At the end of the day, what might come from cloud standardization is moderation of our expectations around huge standards efforts, and more effective interoperability in the data center. Let's call it cloud-induced openmindedness about exposing services and functions. If you're a vendor, and you aren't in this mindset, I can almost guarantee you that the cloud will shift the way you interoperate and expose services, whether you like it or not. When your customers start experiencing the extensibility of the cloud, you'll eventually find your customers turning to the cloud first if they can't find similar easy extensibility in your products.

What People Are Saying

Finally someone who gets it...

I followed a link to this "short-sighted and selfish" view from Lori @ F5's Approaching cloud standards with end-user focus only is full of fail rant and have to say that as an independent consultant representing the needs of large enterprise clients it's not surprising that I should agree with you (representing the needs of end users in general) rather than a vendor.

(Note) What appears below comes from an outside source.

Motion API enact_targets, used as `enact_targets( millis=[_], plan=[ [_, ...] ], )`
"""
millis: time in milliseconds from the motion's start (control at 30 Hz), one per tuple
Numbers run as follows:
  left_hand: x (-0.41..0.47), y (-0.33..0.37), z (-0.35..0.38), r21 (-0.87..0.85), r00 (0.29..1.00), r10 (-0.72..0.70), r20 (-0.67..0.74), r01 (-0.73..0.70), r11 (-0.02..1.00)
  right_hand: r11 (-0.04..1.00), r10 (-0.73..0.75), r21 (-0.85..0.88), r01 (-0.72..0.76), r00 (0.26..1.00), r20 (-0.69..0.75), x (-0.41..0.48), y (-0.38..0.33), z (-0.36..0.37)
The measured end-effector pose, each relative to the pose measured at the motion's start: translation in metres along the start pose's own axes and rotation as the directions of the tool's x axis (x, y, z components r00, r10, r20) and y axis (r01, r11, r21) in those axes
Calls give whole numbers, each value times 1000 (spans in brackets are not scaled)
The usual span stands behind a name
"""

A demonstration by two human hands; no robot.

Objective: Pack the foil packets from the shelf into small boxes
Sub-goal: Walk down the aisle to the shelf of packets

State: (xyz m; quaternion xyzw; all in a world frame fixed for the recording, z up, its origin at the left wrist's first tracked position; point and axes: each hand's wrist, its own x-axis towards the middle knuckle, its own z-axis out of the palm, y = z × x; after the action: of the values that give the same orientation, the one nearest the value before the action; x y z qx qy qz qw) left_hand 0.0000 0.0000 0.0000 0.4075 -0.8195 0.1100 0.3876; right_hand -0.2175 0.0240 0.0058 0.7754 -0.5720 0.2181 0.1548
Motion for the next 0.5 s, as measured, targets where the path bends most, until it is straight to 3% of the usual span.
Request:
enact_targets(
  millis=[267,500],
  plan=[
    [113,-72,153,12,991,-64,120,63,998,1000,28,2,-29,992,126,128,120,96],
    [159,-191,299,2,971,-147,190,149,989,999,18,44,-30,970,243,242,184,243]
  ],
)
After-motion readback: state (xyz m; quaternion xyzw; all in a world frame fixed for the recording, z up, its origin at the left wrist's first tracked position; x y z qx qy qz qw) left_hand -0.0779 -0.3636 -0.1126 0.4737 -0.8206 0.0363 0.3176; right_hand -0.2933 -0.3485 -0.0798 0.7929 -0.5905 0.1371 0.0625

Cloud computing is a paradigm shift (like mainframe to client server) and attempting to document it all in one rigid "ontology" is a futile exercise, as evidenced by the epic failure of attempts to do so thus far. A birds eye view of the landscape is possible, but only in the retrospective sense. One of the great things about cloud computing is that it is user-centric - for once the end-user has an opportunity to call the shots rather than being told what to do by vendors.

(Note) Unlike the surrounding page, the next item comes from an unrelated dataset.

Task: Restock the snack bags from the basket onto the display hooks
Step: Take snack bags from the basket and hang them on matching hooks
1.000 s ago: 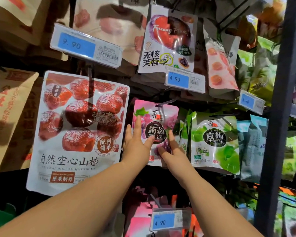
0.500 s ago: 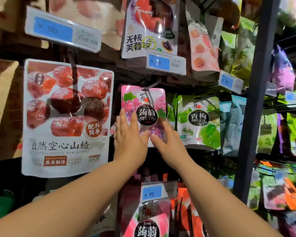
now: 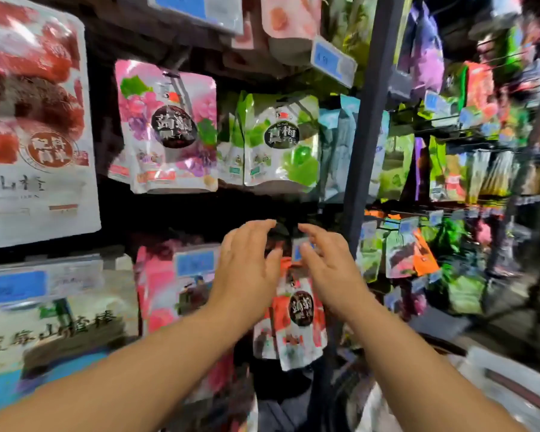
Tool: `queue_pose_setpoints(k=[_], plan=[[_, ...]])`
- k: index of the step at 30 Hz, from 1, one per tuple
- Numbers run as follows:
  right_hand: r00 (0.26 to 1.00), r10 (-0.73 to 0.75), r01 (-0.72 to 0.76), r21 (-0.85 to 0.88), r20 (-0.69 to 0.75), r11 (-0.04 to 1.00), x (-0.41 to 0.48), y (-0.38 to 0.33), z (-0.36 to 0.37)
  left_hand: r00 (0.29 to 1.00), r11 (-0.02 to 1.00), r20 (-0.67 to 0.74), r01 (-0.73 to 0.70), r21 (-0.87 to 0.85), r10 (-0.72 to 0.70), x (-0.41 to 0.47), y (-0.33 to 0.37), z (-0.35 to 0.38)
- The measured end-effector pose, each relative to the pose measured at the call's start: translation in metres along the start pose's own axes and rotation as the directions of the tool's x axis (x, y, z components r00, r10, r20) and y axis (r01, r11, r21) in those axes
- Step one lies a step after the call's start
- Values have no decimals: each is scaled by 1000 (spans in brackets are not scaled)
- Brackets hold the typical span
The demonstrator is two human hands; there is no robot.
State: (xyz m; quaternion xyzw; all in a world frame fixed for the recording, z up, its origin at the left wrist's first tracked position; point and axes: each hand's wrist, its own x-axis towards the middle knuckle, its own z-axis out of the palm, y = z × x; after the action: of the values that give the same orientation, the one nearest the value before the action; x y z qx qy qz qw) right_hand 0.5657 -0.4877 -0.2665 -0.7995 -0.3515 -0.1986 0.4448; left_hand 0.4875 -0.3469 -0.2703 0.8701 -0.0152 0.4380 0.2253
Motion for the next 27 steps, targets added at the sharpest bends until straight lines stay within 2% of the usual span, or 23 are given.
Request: queue_pose_setpoints(k=[3, 5, 7, 10, 11, 13, 17, 19, 21, 22, 24, 26, 27], plan=[[993, 118, -115, -107, 22, 988, -46, 52, -25, 967, 993, 248, 82, -89, -58, -30, 20, 55], [969, 231, -217, -146, 86, 965, -82, 84, -42, 922, 992, 381, 105, -71, -70, -56, 28, 95], [936, 332, -299, -228, 120, 927, -118, 116, -60, 855, 988, 507, 150, -40, -110, -82, 36, 131], [865, 482, -414, -342, 142, 844, -160, 157, -87, 715, 978, 682, 209, 5, -157, -112, 47, 168], [843, 521, -443, -375, 136, 814, -172, 168, -96, 674, 981, 722, 190, 32, -154, -120, 49, 177], [826, 552, -451, -454, 113, 769, -189, 183, -108, 636, 992, 762, 108, 65, -119, -130, 51, 190], [853, 509, -383, -521, 116, 762, -201, 190, -119, 593, 996, 800, 47, 77, -89, -137, 48, 200], [904, 425, -323, -590, 39, 740, -199, 188, -128, 572, 996, 816, 16, 85, -79, -136, 47, 199], [931, 337, -341, -656, -139, 673, -196, 189, -143, 570, 996, 818, 2, 88, -73, -135, 47, 197], [906, 346, -418, -655, -245, 629, -195, 189, -151, 569, 996, 818, 7, 90, -78, -135, 46, 197], [808, 420, -587, -621, -413, 519, -196, 188, -165, 559, 995, 824, 19, 97, -91, -134, 45, 197], [754, 466, -652, -612, -463, 447, -198, 191, -173, 542, 994, 834, 30, 101, -101, -134, 44, 197], [748, 473, -660, -599, -466, 454, -198, 191, -174, 535, 994, 838, 35, 101, -104, -133, 44, 196]])
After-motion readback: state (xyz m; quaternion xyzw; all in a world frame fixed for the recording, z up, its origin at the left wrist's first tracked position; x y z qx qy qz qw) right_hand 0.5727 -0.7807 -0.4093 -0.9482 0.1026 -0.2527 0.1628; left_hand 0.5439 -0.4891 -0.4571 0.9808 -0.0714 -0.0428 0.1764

My various efforts (writing the Wikipedia article, setting up the Cloud Computing Community and more recently working on cloud standards starting with Platform as a Service) have all involved looking at what innovation is taking place in the industry and determining the consensus. Now is a very good time to do so as well because there are enough data points but no de facto proprietary standards (though the EC2 API is worryingly close to becoming one).

I tend to take advice from vendors on this topic with a grain of salt because most of their input tends to involve pulling the resulting "open standard" closer towards their particular offering - Enomaly's Unified Cloud Interface (UCI) for example not only focuses on VM provisioning but goes so far as to include them specifically alongside Amazon and Google.

The user doesn't [need to] care about this level of detail any more than they need to care about how a coal-fired power station works to turn on a light. The whole point of the cloud is that it conceals or "abstracts" details that ultimately become somebody else's problem. Using the power analogy again, our "interfaces" to the electricity grid are very well standardised (2-4 pins and a certain voltage cycling at a certain frequency) and "The Cloud" needs similar interfaces (for example for storing data and uploading and managing workloads).

Once we have that computing will be quickly commoditised, which is every users' best dream and vendors' worst nightmare (except for the few, like Amazon and Google, who still have a seat after the computer industry's next round of musical chairs).